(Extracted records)
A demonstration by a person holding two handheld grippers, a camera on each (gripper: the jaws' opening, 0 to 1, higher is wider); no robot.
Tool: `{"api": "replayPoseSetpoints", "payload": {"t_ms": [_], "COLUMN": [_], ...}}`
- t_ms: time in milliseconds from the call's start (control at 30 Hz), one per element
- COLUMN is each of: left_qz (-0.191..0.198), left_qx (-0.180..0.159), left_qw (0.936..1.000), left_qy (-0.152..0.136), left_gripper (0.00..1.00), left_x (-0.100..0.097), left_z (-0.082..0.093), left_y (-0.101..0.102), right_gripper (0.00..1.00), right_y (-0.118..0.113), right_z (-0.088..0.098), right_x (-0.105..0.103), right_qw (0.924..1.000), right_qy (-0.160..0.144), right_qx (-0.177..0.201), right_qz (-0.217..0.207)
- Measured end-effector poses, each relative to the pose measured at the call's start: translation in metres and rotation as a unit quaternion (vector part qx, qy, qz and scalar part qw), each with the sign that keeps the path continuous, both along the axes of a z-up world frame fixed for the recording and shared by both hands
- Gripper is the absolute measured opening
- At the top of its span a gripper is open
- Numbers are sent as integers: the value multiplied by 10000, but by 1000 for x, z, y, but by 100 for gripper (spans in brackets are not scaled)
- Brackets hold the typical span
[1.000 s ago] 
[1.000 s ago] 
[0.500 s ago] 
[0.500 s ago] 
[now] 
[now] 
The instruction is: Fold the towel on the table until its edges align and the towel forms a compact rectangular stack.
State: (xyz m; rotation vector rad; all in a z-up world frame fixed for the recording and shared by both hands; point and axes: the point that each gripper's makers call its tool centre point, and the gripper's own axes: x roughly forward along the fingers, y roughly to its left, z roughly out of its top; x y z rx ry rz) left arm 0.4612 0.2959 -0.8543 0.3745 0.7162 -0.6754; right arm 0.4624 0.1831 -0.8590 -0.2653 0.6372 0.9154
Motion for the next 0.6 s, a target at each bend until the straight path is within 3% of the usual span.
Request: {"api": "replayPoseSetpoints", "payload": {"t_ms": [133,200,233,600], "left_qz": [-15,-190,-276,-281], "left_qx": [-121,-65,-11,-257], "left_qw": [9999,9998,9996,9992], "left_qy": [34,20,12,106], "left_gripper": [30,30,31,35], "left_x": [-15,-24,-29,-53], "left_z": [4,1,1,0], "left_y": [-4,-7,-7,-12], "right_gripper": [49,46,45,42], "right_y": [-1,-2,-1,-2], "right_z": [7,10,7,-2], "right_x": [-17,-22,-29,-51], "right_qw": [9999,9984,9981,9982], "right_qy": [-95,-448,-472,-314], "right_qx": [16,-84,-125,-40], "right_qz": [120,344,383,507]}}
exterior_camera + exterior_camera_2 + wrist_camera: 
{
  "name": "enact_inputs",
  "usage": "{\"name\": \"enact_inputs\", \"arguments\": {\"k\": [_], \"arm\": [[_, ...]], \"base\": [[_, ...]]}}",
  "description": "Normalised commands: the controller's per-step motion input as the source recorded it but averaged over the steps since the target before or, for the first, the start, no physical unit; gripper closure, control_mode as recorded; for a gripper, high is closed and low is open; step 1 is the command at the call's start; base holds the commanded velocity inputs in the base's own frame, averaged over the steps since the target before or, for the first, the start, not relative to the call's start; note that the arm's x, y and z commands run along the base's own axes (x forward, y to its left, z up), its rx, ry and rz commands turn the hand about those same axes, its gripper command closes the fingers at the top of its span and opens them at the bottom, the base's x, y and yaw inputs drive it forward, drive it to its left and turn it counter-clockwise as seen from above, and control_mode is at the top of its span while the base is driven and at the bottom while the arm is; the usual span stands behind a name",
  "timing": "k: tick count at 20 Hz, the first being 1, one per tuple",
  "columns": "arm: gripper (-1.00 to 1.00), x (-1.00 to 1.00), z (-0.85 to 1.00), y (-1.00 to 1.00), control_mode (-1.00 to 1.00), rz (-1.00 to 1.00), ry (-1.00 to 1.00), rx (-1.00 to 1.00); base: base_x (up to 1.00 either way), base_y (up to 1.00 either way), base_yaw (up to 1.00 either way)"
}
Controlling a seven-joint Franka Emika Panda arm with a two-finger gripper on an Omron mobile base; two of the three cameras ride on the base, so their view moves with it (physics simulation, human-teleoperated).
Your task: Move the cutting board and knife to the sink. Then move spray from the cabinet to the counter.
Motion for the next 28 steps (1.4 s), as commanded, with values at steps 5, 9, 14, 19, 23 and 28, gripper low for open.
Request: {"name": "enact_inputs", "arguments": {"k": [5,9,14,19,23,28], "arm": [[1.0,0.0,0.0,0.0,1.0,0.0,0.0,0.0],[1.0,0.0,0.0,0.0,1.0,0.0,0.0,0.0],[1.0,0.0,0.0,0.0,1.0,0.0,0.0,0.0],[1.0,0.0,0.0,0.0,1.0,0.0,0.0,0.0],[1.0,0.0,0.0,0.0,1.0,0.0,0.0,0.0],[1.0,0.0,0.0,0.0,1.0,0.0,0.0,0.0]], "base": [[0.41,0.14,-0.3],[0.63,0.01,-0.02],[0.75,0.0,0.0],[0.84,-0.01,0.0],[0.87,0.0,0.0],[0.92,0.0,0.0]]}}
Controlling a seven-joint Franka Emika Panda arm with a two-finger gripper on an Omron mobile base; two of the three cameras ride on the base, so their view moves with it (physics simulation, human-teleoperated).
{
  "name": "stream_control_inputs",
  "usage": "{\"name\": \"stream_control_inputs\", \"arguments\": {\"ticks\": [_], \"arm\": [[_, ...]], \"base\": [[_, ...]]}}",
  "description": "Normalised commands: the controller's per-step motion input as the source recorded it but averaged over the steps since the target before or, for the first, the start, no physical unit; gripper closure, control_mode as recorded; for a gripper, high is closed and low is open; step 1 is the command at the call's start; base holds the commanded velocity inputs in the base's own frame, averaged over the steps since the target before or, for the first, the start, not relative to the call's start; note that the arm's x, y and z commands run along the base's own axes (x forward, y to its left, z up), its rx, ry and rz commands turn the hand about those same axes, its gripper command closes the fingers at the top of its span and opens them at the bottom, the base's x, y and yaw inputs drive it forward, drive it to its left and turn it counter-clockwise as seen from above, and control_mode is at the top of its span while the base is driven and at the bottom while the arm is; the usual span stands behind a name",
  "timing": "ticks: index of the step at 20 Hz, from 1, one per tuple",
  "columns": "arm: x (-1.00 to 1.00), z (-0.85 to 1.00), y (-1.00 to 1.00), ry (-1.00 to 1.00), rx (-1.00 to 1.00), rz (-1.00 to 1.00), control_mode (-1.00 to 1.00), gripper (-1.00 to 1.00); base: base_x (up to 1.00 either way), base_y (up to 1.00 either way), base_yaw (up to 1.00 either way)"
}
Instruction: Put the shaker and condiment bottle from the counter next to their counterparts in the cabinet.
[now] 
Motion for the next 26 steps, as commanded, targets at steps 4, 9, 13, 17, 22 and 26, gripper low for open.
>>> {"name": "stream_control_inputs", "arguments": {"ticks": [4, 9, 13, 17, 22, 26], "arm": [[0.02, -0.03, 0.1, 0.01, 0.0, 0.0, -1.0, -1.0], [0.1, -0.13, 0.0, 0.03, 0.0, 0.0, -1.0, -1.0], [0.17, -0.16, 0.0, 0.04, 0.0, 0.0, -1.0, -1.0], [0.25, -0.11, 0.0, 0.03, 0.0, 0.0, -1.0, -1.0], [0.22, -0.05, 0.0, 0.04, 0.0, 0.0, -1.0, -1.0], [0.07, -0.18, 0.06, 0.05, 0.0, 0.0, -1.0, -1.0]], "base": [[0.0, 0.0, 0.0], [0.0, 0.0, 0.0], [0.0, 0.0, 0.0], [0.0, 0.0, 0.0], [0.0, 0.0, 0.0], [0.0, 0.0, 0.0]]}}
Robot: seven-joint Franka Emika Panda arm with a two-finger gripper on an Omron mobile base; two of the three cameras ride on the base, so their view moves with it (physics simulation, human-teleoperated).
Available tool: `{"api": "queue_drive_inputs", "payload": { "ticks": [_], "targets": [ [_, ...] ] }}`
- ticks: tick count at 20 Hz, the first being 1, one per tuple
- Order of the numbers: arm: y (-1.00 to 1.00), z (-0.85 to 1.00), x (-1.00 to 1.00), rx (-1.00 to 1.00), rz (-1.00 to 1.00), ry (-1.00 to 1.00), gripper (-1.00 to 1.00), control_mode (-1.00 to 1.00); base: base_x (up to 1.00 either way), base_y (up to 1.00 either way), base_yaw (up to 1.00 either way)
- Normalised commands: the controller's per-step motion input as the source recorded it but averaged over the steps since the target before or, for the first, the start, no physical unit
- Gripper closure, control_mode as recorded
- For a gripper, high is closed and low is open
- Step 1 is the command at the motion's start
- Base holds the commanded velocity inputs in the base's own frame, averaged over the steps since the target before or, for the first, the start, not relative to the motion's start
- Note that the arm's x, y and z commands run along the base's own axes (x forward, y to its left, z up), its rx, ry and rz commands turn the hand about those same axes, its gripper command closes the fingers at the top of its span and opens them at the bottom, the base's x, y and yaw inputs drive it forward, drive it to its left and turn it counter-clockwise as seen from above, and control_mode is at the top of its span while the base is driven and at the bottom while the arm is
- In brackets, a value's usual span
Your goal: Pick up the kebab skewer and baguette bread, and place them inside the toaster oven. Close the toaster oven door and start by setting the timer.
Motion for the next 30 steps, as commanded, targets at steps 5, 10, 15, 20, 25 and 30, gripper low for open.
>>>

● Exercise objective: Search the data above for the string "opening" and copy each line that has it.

● Solution:
A demonstration by a person holding two handheld grippers, a camera on each (gripper: the jaws' opening, 0 to 1, higher is wider); no robot.
- Gripper is the absolute measured opening

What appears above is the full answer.